The notice of proposed exemption was issued and the exemption is being granted solely by the Department because, effective December 31, 1978, section 102 of Reorganization Plan No. 4 of 1978, 5 U.S.C. App. 1 (1996), transferred the authority of the Secretary of the Treasury to issue exemptions of the type proposed to the Secretary of Labor.

Statutory Findings

In accordance with section 408(a) of the Act and/or section 4975(c)(2) of the Code and the procedures set forth in 29 CFR part 2570, subpart B (55 FR 32836, 32847, August 10, 1990) and based upon the entire record, the Department makes the following findings:

(a) The exemption is administratively feasible;

(b) The exemption is in the interests of the plan and its participants and beneficiaries; and

(c) The exemption is protective of the rights of the participants and beneficiaries of the plan.

John Hancock Life Insurance Company, Located in Boston, Massachusetts; [Prohibited Transaction Exemption 2004-05 Application No. D-10957]

Exemption

The restrictions of section 406(b)(2) of the Act shall not apply to purchases and sales of farmland asset(s) (the Farmland Asset(s)), as defined in Condition 12(b), or entire farmland account(s) (the Entire Farmland Account(s)), as defined in Condition 12(n), between various account(s) (the Account(s)), as defined in Condition 12(a), that are managed by Hancock Natural Resource Group, Inc. (HNRG) or the affiliate(s) (the Affiliate(s)), as defined in Condition 12(e), of John Hancock Life Insurance Company (JHLIC).

Conditions and Definitions

This exemption is subject to the following conditions:

1. A plan or plans covered by the Act (the ERISA-Covered Plan(s)), as defined in Condition 12(c), may participate in a subject transaction only if each such plan has total assets in excess of $100 million.

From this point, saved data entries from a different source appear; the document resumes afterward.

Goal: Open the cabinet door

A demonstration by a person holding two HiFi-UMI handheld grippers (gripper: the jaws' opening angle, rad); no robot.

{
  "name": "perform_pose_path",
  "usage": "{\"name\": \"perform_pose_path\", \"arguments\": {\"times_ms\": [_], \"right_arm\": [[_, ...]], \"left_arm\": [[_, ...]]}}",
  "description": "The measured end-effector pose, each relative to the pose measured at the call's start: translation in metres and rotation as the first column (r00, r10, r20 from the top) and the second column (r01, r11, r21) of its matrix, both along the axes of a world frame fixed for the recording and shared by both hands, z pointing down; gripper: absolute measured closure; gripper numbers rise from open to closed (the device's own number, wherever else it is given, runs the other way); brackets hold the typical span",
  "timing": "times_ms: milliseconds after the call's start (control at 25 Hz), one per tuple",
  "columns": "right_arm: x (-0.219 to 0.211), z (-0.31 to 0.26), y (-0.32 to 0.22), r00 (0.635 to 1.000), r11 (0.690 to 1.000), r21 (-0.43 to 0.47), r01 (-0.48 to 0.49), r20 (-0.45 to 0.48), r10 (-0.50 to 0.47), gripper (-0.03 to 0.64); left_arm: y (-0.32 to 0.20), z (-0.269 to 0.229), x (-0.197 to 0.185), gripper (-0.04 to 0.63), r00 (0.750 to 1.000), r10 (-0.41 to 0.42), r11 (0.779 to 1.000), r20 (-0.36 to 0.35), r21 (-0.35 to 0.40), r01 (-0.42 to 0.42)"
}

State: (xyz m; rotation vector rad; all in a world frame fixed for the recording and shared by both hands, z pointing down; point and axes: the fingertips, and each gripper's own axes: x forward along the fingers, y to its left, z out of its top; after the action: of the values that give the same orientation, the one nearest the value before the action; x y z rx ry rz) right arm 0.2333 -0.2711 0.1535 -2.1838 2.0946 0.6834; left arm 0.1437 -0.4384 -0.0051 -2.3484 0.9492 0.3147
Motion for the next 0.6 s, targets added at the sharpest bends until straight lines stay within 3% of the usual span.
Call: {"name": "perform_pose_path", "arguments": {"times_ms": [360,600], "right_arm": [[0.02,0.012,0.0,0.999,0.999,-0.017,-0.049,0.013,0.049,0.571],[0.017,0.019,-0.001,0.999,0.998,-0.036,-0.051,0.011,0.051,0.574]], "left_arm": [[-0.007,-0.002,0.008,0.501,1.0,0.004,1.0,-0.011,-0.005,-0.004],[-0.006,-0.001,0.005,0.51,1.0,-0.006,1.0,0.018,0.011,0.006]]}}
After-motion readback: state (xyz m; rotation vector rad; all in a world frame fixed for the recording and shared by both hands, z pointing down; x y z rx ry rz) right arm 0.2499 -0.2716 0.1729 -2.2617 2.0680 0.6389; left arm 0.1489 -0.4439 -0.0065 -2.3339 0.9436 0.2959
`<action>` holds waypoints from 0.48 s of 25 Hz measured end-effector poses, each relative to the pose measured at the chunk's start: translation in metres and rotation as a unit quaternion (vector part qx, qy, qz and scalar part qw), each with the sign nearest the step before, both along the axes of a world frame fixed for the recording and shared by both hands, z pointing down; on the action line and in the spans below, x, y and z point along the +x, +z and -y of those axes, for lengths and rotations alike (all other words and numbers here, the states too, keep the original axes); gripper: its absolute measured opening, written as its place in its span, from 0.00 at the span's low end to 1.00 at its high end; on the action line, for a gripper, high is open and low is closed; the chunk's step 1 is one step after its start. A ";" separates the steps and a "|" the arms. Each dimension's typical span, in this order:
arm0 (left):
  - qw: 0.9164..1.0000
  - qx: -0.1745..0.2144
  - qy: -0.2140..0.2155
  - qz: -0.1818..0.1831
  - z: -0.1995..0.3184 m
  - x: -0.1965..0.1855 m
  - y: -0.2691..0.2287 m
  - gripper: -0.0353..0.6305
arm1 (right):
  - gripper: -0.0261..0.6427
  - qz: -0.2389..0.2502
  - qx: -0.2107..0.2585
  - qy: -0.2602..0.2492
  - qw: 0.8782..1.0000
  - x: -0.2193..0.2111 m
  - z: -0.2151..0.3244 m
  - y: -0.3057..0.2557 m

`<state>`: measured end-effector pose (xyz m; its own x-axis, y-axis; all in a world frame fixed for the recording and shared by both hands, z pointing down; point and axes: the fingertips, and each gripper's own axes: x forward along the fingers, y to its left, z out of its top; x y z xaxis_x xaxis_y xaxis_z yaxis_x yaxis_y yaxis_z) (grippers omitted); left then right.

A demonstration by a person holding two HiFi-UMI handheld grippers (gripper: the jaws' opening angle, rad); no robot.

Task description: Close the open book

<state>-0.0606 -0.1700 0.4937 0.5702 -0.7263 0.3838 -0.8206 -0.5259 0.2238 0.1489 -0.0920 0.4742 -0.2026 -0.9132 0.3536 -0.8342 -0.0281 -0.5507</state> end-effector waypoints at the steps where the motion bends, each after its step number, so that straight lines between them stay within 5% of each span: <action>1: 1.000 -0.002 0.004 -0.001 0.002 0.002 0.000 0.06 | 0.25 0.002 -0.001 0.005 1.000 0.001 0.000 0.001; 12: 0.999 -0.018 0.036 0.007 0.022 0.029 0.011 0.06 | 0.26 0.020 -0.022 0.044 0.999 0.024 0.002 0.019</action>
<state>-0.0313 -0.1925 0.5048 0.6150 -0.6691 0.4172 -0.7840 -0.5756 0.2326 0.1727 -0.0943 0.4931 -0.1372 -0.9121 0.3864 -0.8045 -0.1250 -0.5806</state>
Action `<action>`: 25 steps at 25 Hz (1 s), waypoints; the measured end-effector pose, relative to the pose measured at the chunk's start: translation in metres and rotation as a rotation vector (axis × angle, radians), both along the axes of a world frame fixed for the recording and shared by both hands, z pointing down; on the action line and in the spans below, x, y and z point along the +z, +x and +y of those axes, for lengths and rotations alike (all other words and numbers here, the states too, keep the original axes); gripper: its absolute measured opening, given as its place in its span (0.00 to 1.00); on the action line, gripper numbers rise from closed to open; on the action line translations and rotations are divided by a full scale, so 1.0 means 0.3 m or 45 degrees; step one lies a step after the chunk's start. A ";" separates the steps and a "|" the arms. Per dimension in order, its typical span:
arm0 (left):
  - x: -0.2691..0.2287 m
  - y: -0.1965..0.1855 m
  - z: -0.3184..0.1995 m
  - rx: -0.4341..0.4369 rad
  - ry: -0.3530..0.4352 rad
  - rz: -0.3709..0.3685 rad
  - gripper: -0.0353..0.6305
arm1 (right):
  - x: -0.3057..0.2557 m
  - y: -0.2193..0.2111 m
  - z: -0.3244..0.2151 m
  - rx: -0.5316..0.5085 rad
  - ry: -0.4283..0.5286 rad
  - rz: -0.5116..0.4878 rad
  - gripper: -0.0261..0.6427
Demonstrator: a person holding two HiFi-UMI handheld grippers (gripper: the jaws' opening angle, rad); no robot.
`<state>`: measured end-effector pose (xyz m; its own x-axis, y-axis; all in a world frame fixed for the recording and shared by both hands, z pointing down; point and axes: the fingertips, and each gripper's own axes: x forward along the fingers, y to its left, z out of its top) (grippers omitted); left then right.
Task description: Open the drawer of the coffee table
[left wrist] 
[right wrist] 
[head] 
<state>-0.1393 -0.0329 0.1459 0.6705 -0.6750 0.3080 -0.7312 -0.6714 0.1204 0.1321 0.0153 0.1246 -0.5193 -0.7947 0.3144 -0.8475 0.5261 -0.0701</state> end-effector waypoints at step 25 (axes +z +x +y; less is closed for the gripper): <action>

2. At least 30 days prior to entering a subject transaction, each affected customer (the Customer(s)), as defined in Condition 12(l), invested in an Account participating in such transaction will be provided with information regarding the Farmland Asset(s) or the Entire Farmland Account involved and the terms of the transaction, including the purchase price and how the transaction would meet the goals and investment policies of each such affected Customer. Notice of any change in the purchase price will be provided to each affected Customer at least 30 days prior to the consummation of the transaction.

3. An independent fiduciary (an Independent Fiduciary), as defined in Condition 12(h), is appointed by JHLIC or an Affiliate as follows:

(a) One Independent Fiduciary is appointed to represent the Account(s) in which an ERISA-Covered Plan or ERISA-Covered Plans is/are invested, whether the Account(s) is/are the buyer(s) or the seller(s) in a subject transaction, where one side of such transaction involves one or more: (i) ERISA-Covered Plan(s), (ii) pooled separate account(s) (the Pooled Separate Account(s), as defined in Condition 12(k), in which an ERISA-Covered Plan or ERISA-Covered Plans invest, and/or (iii) other Account(s) holding “plan assets” subject to the Act and the other side of such transaction involves one or more plan(s) or other customer(s) not covered by the Act (the Non-ERISA Plan(s) or Non-ERISA Customer(s), as defined in Condition 12(d)),

See 29 CFR 2510.3-101 for the Department's definition of “plan assets” relating to plan investments.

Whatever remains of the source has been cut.